Whether avoided, ignored or embraced margin impacts our daily lives.

I remember when Sammy and Sophie were young; I found my lack of margin profoundly impact their attitudes and approach to life. Many days, I rushed them out the door to tie their shoes, get in the car, and race to school. God grabbed my heart, showing me I needed to intentionally make space for tying, retying, and tying again, because sometimes sneakers have uncooperative laces. This rushed living interfered with loving Sammy and Sophie well.

While repairing roads, signs often appear indicating, “No right shoulder ahead.” This reminds motorists, to watch their lane and stay between the lines, as margin alongside the motorway will soon disappear. Margin provides safety. Margins in Microsoft Word provide neat boundaries along the perimeter of the page, allowing the eyes to follow the written word easily.

If margin is so good, why do we dash from home to school, to work, to church, to grocery shopping, to sporting activities, to fast food, to household chores, to errand running, etc., only to fall into bed wondering where the day went?

Jesus demonstrated margin by spending time with others, living an unhurried life.

He touched the marginalized, offering dignity and respect to the different, sick, and forgotten (see Luke 4:12-26, Mark 5:21-43). He got up early to be with the Father, to make space to listen and love; an important rhythm in His life (see Mark 1:35). Even still, one of Jesus’ most poignant parables, The Good Samaritan, illustrates the necessity of margin in life in order to care for others well (see Luke 10:25-37).
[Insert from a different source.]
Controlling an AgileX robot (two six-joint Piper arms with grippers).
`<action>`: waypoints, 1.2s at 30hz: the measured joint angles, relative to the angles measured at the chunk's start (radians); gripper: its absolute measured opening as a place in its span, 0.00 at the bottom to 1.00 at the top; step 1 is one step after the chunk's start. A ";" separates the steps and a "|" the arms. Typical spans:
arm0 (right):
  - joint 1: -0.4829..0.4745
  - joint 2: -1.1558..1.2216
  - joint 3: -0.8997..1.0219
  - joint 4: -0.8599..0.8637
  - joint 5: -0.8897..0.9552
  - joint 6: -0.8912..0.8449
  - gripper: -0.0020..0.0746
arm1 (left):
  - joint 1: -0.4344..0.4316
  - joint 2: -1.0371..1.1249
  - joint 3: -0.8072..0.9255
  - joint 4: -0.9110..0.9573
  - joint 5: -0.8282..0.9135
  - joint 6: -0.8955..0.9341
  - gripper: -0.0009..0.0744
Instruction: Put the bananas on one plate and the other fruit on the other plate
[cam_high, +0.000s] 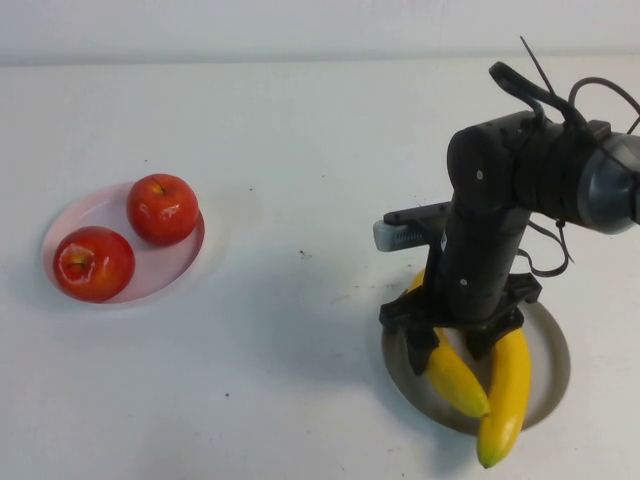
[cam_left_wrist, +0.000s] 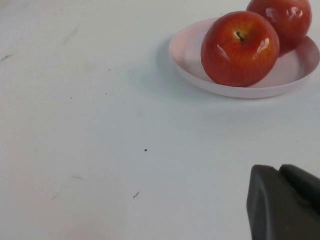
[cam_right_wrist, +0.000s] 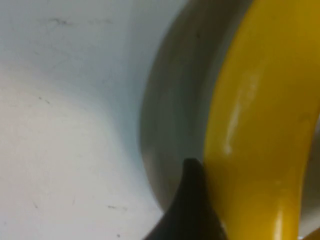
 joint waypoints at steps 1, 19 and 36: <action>0.000 0.000 0.000 0.000 0.006 0.000 0.68 | 0.000 0.000 0.000 0.000 0.000 0.000 0.01; 0.000 -0.269 -0.104 0.017 0.032 -0.091 0.09 | 0.000 0.000 0.000 0.000 0.000 0.000 0.01; 0.000 -1.229 0.503 -0.052 -0.077 -0.099 0.01 | 0.000 0.000 0.000 0.000 0.000 0.000 0.01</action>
Why is it that today’s world squeezes margin into vapor and we don’t miss its absence until we collapse exhausted emotionally, physically, intellectually and spiritually? Is running from one demand to the next really living? What do we miss when we delete margin from our days, months, and years?

I’ve been contemplating ways to incorporate more margin in my life. It’s tough as it is counterintuitive in today’s culture. My husband, Gary, has found that rising early to be with the Father gets easier over time. Watching Jesus points the way. To make having space the norm, rather than the exception, something less important needs to be removed in order to make room for margin’s presence.

I must say “No” in order to say “Yes.”

Maybe it is getting up or going to bed 15 minutes earlier? Perhaps it is disciplining myself to not “squeeze” just one more thing in before leaving the house, like laundry, the dishes, or cleaning? How about closing the computer or shutting down the phone in the evening; letting emails, news and social media wait until tomorrow? What about actually arriving to an appointment ten minutes early to gather my thoughts and pray? Could it be leaving with enough drive time, so that I am able to drive the speed limit without the temptation to speed? Cultivating margin into our lives requires awareness of our limitations and the priorities God sets before us.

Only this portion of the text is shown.